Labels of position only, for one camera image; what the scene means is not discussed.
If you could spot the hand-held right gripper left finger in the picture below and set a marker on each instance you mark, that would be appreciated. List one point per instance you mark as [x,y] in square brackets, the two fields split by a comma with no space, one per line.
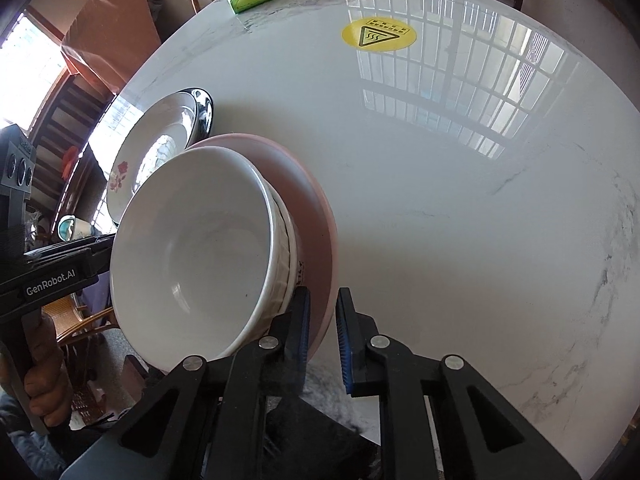
[301,330]

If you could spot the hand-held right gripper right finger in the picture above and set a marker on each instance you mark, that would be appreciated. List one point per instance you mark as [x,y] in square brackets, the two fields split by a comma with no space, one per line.
[344,355]

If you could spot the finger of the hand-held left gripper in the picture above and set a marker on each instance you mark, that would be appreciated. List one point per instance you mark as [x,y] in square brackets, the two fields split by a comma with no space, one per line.
[70,246]

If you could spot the white floral plate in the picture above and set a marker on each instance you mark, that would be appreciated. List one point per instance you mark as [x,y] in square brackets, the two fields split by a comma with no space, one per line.
[145,160]

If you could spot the pink plate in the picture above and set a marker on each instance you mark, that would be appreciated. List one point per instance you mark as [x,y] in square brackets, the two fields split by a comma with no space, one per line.
[312,210]

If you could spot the white ribbed rabbit bowl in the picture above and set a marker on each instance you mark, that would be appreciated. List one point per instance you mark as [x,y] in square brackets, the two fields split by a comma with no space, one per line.
[200,260]

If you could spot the dark blue patterned plate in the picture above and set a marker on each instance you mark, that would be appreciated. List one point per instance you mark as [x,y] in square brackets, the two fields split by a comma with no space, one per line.
[205,110]

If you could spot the person's left hand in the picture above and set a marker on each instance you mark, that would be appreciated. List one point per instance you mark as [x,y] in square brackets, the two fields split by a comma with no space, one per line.
[47,375]

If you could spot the teal mug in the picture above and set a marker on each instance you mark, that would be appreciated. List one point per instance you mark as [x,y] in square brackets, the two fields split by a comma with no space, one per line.
[70,227]

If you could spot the wicker chair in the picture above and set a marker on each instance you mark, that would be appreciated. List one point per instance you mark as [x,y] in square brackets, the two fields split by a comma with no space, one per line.
[80,320]

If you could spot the small orange object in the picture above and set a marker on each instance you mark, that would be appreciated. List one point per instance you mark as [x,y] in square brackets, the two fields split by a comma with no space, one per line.
[71,159]

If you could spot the dark cloth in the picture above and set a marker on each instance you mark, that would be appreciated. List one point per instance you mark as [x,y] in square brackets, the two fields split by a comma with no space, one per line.
[320,440]

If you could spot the wooden bench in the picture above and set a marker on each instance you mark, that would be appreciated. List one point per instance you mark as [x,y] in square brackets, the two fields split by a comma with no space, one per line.
[65,125]

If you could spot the wood-framed barred window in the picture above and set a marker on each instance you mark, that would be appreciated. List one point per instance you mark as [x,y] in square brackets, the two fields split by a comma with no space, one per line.
[27,60]

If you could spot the orange covered furniture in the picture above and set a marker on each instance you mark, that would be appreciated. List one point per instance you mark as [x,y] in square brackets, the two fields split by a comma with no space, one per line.
[110,35]

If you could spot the yellow round warning sticker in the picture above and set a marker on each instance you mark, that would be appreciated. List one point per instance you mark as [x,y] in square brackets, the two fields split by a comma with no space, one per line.
[379,34]

WHAT IS BEING ASKED: Give back exactly the lines beginning at the one with "If you could spot the orange" and ending at the final line of the material; both boundary lines belong in it.

REPLY:
If you could spot the orange covered furniture in the picture above and set a marker on each instance you mark, that would be appreciated. List one point per instance you mark as [x,y] in square brackets, the two fields split by a comma with no space, one per line.
[110,35]

If you could spot the yellow round warning sticker in the picture above and set a marker on each instance you mark, that would be appreciated. List one point per instance you mark as [x,y] in square brackets, the two fields split by a comma with no space, one per line.
[379,34]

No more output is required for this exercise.